A machine learning approach to understanding comorbidity between mental and physical health conditions

Lead Research Organisation: University of Glasgow
Department Name: College of Medical, Veterinary, Life Sci

Abstract

In the UK, mental ill health is the biggest cause of disability and the leading reason why people take time off work when they are unwell. People with mental disorders (such as schizophrenia, bipolar disorder and major depressive disorder) die on average 15-20 years earlier than those without, often from preventable causes such as suicide and cardiovascular disease. We now have increasing amounts of 'big data' that can help us understand why people develop mental disorders and why those with poor mental health also experience more physical illnesses such as diabetes, heart disease, cancer and stroke.

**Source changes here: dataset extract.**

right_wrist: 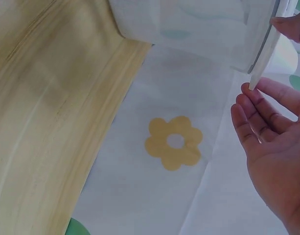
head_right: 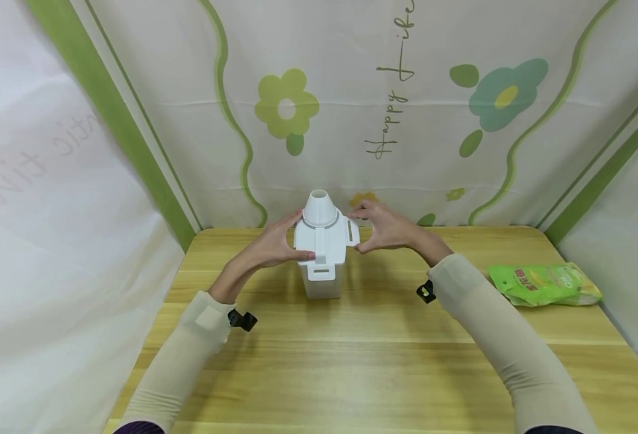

Big data are defined by volume, variety and velocity. Volume refers to the quantity of data, variety refers to the numerous types of data and velocity refers to the speed of data processing. We now have the ability to combine large amounts of data that are routinely collected by the NHS and other novel studies such as the UK Biobank and Generation Scotland cohorts. By integrating a range of big data relating to mental health, such as prescriptions for medications (e.g. antidepressants), history of hospitalisation for psychiatric reasons and diagnostic information for physical illnesses and looking at the patterns within these, we may be able to better predict who will become mentally and physically unwell and what course their illnesses will take. It is likely that a complex interaction of environmental (e.g. deprivation), lifestyle (e.g. smoking) and biological (e.g. genetics) factors across people's life courses are involved. This is why projects like UK Biobank are so important to help us uncover the factors that matter the most. UK Biobank is a study which collects a range of biological, social and lifestyle data for around 500,000 people living in the UK. We can now apply novel methods to explore the vast amount of data available. For example, techniques such as machine learning, a branch of computer science that provides computers with the ability to learn from patterns in data and adapt on their own, allow us to take into account the complexity of the available data.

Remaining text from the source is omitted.